**REQUIRED WORK**
Repeat the first line of the listing and each line after it, exactly, through the line containing "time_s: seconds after".

**RECORDED INFORMATION**

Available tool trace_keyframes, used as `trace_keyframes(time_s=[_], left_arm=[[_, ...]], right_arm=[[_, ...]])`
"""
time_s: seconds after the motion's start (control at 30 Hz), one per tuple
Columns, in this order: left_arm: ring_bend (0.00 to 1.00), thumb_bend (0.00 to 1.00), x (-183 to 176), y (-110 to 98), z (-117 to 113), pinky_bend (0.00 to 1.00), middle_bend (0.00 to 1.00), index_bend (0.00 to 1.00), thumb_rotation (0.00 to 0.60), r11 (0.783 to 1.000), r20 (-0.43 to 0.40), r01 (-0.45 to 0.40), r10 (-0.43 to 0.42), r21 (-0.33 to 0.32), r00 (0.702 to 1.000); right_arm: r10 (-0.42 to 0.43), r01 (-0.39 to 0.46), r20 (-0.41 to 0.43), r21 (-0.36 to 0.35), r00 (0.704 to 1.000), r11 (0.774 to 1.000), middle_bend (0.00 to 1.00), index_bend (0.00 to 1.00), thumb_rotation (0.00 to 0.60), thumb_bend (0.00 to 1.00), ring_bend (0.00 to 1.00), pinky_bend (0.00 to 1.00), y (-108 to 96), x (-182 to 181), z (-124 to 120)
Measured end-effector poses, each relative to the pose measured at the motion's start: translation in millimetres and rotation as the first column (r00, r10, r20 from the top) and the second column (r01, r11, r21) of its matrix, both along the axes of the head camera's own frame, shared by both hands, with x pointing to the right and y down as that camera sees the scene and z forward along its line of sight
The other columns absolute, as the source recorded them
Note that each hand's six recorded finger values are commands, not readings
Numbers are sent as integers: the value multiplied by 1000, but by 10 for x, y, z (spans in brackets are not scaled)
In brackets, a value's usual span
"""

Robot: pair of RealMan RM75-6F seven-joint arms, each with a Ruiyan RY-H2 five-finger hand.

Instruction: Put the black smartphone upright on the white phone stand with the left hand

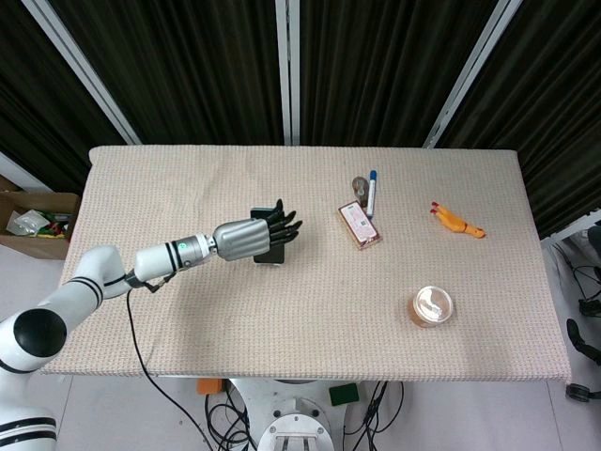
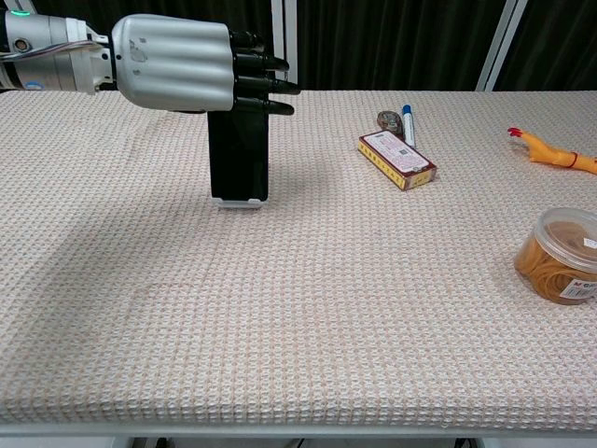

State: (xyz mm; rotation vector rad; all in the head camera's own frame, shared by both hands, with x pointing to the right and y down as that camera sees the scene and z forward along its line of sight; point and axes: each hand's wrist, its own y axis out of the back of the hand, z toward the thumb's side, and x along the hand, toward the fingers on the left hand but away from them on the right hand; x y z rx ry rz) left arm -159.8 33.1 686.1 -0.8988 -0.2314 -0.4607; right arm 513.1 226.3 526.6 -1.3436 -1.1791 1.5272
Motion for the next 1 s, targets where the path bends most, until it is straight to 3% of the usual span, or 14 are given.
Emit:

**EXERCISE RESPONSE**
Available tool trace_keyframes, used as `trace_keyframes(time_s=[_], left_arm=[[_, ...]], right_arm=[[_, ...]])`
"""
time_s: seconds after the motion's start (control at 30 Hz), one per tuple

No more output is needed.